Here, the code creates a new table called WeatherConditions1 which records total fatalities, injuries, and occurrences of the 11 different disasters. The 11 disasters chosen to graph were Avalanche, Cold, Dust, Flood, Fog, Heat, Hurricane, Rain, Thunderstorm, Wind, and Winter storm. there were over 900 different disasters recorded under EVTYPE in the original data. The following code attemps to use functions such as grep to scrape as much data from the original data and automatically consolidate it under the 11 chosen disasters. For example, anything with ice and snow was catagorized under Winter Storm for simplicity sake. It simply would not be effective nor meaningful to graph over 900 different EVTYPE’s, many of which were repeated, just spelled or phrased differently. The terms used to scrape the original data were left intentionally vague and simple in order to try and accomodate even misspellings of some of the EVTYPE’s. The following code has been commented often to aid the reader in understanding it.

library(dplyr)
## 
## Attaching package: 'dplyr'
## The following objects are masked from 'package:stats':
## 
##     filter, lag
## The following objects are masked from 'package:base':
## 
##     intersect, setdiff, setequal, union
##removing all entries that have no fatalities or no injuries as it is not relevent to this analysis
stormData3 <- filter(stormData2, FATALITIES > 0 | INJURIES > 0)
##grouping data by EVTYPE for easy tabling
stormDataGrouped1 <- group_by(stormData3, EVTYPE)
##creating a table of EVTYPE
Evtabs2 <- data.frame(table(stormData3$EVTYPE))
##cleaning table
Evtabs2 <- filter(Evtabs2, Freq > 0)
##create table of the sums of fatalities and injuries by grouped EVTYPE
humanCostData <- summarize(stormDataGrouped1, fat = sum(FATALITIES), inj = sum(INJURIES))
##appending frequency counts to data table
humanCostData$freq <- Evtabs2$Freq
##catagories of events to be used
##most EV types will be consolidated to fall under following catagories
ListOfWeatherConditions1 <- c("Avalanche", "Flood", "Cold", "Dust", "Heat", "Rain", "Wind", "Hurricane", "ThunderStorm", "WinterStorm", "Fog", "Tornado")
##transforming event catagories into dataframe
##weatherConditions1 dataframe will be the main dataframe used for analysis
WeatherConditions1 <- data.frame(ListOfWeatherConditions1)

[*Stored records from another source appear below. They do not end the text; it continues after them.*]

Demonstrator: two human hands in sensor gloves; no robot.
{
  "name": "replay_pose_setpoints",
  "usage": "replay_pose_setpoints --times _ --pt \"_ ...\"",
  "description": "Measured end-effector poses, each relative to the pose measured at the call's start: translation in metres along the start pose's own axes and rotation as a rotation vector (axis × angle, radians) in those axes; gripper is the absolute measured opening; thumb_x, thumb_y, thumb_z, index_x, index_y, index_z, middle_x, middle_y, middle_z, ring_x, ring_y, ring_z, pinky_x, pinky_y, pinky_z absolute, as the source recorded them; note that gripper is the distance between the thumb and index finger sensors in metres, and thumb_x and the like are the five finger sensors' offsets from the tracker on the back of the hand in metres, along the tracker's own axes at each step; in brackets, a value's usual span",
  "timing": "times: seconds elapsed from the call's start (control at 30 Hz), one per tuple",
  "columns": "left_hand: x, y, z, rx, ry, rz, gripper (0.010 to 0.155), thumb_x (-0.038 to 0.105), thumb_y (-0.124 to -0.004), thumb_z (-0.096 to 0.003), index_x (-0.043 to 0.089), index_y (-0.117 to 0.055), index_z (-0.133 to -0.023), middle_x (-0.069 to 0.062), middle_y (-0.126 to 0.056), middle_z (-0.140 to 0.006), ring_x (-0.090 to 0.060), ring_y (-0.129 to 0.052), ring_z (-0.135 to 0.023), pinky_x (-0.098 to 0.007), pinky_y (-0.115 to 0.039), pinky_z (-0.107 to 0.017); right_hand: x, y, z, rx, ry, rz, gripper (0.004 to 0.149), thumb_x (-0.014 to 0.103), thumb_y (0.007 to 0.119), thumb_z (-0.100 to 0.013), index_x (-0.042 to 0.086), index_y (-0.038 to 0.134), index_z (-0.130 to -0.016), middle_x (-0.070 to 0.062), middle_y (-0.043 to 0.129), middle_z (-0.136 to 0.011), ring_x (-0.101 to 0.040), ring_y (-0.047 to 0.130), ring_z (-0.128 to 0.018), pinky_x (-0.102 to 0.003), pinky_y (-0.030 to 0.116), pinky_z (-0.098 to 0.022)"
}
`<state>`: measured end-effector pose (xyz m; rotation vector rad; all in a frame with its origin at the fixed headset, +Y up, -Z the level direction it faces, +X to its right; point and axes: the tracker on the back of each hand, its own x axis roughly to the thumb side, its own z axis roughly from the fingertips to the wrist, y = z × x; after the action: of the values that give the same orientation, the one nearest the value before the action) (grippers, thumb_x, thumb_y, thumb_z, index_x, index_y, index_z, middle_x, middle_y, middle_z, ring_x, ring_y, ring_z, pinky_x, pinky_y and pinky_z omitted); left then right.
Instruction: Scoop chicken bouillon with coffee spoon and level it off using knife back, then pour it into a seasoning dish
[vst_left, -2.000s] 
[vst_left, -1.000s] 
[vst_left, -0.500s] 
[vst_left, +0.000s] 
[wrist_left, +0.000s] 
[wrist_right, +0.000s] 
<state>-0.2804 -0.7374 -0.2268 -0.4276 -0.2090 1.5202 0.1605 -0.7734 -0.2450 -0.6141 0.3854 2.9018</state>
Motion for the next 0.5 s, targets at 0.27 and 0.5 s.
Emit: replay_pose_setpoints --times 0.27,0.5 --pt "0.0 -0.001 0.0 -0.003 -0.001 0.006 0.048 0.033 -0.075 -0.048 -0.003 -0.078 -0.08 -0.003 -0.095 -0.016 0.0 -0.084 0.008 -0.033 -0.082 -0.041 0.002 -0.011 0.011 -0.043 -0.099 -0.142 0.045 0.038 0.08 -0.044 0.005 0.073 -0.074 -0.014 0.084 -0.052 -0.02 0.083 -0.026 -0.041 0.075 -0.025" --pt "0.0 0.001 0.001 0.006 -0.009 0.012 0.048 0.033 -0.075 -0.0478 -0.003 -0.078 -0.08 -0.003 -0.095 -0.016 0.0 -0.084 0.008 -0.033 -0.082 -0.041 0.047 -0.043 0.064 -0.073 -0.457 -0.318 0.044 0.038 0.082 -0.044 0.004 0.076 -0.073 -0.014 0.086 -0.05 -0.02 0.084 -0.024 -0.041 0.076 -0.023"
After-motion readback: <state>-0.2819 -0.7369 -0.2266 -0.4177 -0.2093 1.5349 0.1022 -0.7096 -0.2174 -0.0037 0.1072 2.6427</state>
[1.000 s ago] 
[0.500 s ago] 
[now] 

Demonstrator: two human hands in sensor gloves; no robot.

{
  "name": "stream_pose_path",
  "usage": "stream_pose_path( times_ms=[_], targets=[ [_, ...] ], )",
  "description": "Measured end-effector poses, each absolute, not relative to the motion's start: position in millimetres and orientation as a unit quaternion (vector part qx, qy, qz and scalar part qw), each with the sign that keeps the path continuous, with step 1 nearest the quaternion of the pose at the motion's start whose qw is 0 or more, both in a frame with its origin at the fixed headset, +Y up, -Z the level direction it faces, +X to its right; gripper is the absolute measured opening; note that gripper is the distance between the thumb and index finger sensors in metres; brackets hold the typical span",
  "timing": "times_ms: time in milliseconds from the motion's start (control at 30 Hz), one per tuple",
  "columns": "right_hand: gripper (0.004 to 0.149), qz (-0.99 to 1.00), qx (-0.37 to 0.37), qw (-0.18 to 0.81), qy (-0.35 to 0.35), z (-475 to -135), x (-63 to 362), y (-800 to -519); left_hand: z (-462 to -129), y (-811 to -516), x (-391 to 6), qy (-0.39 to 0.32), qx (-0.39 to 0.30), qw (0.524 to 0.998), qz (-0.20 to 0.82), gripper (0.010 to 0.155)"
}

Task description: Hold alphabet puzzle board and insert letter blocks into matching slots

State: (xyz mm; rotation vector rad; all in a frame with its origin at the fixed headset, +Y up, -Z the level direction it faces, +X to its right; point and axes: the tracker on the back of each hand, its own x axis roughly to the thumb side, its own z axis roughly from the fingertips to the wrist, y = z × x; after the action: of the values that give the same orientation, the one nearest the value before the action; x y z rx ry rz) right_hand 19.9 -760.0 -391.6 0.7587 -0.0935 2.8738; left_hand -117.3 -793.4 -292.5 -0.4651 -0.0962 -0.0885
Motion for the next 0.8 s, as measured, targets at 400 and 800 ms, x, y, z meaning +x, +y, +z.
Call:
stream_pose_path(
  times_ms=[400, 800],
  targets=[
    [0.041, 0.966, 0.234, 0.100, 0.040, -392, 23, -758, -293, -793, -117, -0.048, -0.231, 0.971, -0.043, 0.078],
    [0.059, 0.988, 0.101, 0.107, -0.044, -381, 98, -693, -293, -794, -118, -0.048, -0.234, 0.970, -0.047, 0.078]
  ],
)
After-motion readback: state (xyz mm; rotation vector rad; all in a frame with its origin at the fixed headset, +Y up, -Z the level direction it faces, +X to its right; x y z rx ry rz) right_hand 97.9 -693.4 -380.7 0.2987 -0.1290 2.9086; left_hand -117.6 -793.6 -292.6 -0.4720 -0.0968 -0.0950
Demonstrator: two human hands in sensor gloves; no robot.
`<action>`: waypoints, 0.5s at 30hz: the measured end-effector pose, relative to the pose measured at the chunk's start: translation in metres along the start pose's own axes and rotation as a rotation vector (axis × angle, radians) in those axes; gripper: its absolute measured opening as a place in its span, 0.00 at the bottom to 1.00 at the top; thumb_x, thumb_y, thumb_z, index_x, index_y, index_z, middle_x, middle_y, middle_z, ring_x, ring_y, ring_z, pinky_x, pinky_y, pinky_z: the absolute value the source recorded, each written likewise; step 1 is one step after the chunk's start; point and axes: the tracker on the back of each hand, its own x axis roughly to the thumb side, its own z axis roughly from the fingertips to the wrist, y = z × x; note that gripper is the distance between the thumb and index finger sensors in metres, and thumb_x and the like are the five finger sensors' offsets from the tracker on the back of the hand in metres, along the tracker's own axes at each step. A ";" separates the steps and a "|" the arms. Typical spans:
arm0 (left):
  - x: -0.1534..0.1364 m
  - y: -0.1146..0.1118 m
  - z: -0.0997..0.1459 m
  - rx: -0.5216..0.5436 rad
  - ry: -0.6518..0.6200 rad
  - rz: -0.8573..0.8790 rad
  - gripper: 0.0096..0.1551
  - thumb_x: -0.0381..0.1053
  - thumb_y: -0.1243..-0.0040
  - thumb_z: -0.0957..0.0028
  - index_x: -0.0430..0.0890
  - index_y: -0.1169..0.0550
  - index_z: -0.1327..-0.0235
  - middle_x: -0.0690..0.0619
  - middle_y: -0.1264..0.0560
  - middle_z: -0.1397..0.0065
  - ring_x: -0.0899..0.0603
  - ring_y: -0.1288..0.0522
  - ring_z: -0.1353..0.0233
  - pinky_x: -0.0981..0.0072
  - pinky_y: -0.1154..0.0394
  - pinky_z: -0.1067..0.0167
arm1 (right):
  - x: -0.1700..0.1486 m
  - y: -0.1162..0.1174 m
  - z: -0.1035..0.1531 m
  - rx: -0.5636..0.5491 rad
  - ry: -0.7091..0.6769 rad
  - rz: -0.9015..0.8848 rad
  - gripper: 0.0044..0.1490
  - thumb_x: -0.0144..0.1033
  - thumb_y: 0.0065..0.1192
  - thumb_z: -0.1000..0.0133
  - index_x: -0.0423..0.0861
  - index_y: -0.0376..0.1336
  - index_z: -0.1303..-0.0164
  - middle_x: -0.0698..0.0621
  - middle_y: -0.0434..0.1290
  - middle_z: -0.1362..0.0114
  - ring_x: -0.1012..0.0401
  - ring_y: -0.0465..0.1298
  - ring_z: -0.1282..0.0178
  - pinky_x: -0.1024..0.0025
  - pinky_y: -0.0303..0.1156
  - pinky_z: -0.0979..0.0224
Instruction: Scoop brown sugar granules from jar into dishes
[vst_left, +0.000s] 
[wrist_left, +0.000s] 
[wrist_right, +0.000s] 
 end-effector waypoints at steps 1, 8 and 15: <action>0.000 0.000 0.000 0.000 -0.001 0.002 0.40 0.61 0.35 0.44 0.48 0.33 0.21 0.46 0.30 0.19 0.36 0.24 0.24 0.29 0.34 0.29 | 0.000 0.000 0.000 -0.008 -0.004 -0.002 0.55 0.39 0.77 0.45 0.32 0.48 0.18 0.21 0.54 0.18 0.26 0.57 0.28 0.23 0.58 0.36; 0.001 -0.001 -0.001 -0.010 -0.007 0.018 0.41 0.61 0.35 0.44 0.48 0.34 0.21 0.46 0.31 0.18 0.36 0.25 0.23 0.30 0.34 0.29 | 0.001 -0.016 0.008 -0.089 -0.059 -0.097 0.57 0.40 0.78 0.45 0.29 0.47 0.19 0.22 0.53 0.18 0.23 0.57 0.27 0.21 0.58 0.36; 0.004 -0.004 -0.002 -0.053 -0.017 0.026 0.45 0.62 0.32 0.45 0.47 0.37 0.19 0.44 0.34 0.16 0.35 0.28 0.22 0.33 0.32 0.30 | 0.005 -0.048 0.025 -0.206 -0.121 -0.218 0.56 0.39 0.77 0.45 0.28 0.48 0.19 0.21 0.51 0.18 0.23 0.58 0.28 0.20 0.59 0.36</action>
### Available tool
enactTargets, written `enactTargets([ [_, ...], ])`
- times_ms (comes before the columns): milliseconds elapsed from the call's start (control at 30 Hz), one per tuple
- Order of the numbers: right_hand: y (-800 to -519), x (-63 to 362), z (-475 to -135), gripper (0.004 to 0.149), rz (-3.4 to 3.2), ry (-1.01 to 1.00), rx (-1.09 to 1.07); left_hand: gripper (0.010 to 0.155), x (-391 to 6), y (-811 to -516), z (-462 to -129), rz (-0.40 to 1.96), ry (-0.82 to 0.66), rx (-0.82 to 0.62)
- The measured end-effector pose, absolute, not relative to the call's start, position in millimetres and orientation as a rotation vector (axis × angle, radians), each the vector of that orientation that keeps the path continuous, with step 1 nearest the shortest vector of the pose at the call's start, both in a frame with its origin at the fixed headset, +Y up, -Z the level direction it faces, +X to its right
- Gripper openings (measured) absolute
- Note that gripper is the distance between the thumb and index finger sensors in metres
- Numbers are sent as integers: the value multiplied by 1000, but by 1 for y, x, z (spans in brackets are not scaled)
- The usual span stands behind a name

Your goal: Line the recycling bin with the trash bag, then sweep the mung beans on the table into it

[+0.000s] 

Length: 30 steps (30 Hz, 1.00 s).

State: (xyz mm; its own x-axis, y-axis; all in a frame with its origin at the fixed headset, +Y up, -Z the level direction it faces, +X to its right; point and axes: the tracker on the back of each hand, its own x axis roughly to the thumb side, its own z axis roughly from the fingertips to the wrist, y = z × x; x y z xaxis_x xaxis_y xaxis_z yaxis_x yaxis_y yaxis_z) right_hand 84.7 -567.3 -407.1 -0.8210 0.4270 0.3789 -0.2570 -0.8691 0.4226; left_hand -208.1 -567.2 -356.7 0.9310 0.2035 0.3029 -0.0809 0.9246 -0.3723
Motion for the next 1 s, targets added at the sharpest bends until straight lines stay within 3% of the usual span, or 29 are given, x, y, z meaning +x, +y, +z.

##creating and innitializing total fatilities and injuries for easy editing later on
WeatherConditions1 <- mutate(WeatherConditions1, fat = 0, inj = 0, freq = 0)


##function to scrape EVTYPE's from humanCostData and consolidate fatalities and injuries under preset catagories in WeatherConditions1
conditionNumsCalc <- function(x,y) {
  
  ## creating words to look for
  conditions <- c("flood", "cold", "dust", "heat", "rain", "wind", "hurri", "thund", "wint", "fog","torn")
  
  ## x = humanCostData
  
  ##cycle through the various conditions
  for(i in 1:length(conditions)){
    
  ##find indexes of all the conditions that match the first condition  
  
  Indx1 <- grep(conditions[i], x$EVTYPE, ignore.case = TRUE)
  
  
  ## y = WeatherConditions1
  ##for the weathercondition1 data, find the row that cooresponds with the current condition, and sum the fats injs
  fatSums <- x[Indx1,2]
  injSums <- x[Indx1,3]
  freqSums <- x[Indx1,4]

  
  y$fat[grep(conditions[i], y$ListOfWeatherConditions1, ignore.case = TRUE)] <- colSums(fatSums)
  y$inj[grep(conditions[i], y$ListOfWeatherConditions1, ignore.case = TRUE)] <- colSums(injSums)
  y$freq[grep(conditions[i], y$ListOfWeatherConditions1, ignore.case = TRUE)] <- colSums(freqSums)

  }
  y
  
}

WeatherConditions1 <- conditionNumsCalc(x = humanCostData, y = WeatherConditions1)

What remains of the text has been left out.